_Exercise description_
Once you find the line with "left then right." in the listing below, please repeat it and every later line exactly, through the last one, without pictures.

_Provided data_
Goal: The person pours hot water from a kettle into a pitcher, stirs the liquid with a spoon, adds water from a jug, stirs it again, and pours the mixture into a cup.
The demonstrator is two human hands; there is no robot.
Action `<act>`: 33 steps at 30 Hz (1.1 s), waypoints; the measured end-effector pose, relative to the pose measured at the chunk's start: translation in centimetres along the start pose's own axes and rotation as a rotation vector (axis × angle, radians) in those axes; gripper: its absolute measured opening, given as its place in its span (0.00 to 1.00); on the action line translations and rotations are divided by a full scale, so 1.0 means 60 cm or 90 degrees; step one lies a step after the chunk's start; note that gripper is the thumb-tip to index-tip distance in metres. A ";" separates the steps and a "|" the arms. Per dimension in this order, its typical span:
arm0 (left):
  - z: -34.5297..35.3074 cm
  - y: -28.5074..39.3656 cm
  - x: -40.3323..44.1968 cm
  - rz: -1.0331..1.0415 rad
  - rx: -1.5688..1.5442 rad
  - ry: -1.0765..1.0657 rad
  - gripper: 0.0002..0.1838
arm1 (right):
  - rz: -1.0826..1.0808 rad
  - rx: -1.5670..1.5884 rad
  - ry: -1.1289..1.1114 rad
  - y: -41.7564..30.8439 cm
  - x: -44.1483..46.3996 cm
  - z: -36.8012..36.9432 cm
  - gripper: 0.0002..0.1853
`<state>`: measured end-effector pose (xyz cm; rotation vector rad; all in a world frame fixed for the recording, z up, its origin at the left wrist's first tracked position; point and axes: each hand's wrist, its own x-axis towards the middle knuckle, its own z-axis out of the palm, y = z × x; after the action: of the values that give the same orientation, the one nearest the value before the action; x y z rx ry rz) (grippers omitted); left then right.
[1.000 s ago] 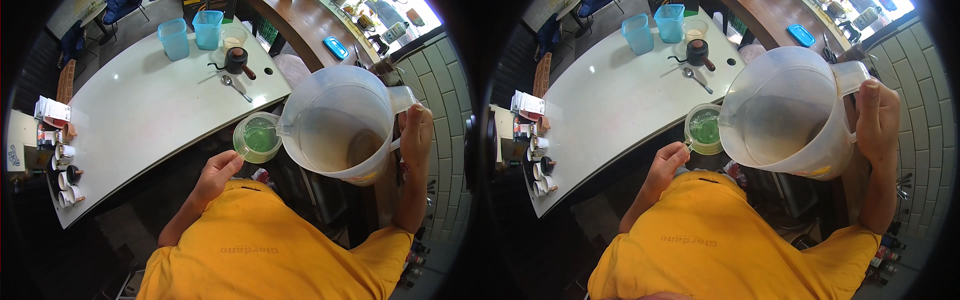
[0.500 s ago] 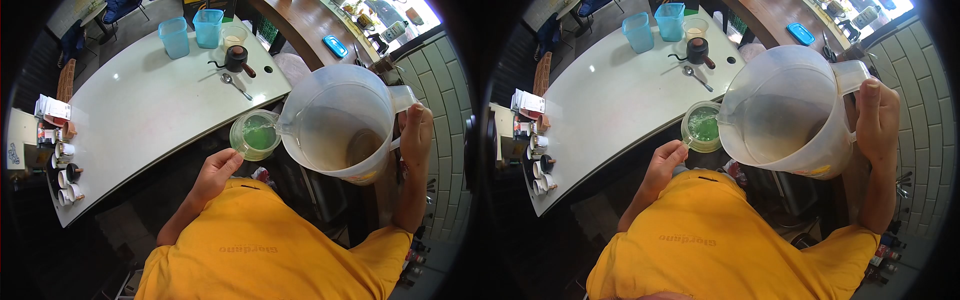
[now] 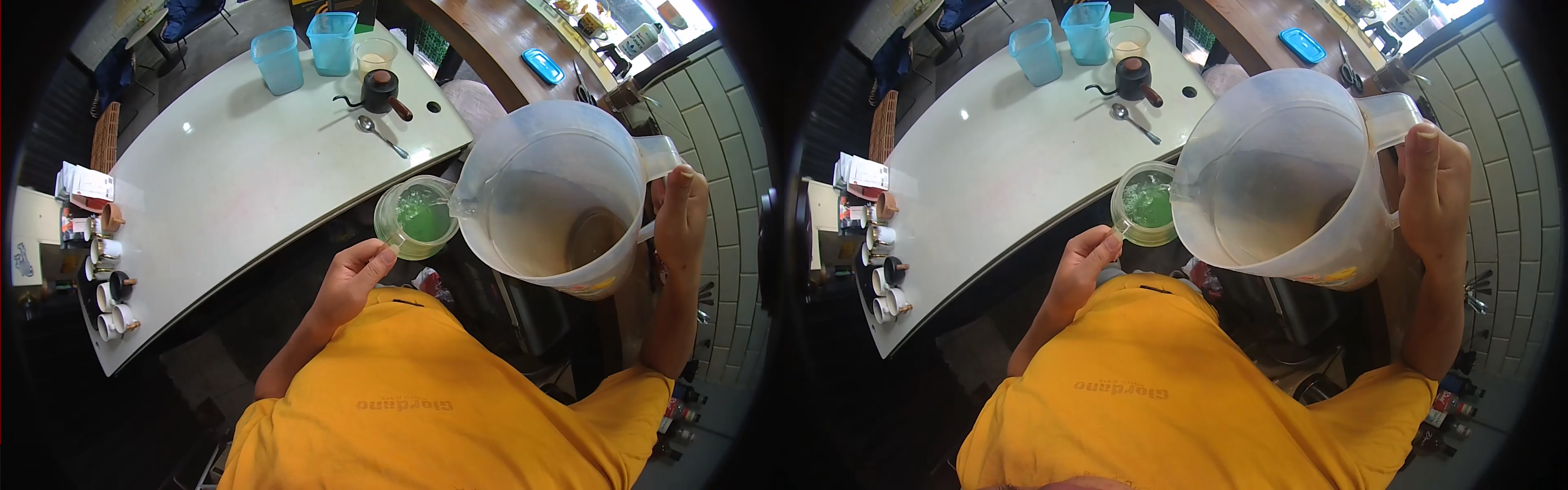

_Exercise answer_
`<state>`: measured end-effector pose (xyz cm; rotation vector rad; all in a world frame fixed for the recording, z up, its origin at the left wrist's first tracked position; point and axes: each hand's wrist, its own x-axis towards the middle knuckle, its own z-axis out of the palm, y = z × x; after the action: of the values that give the same orientation, the one nearest the value before the action; x y z rx ry rz) (grippers omitted); left then right.
[1.000 s ago] 
[0.500 s ago] 
[now] 

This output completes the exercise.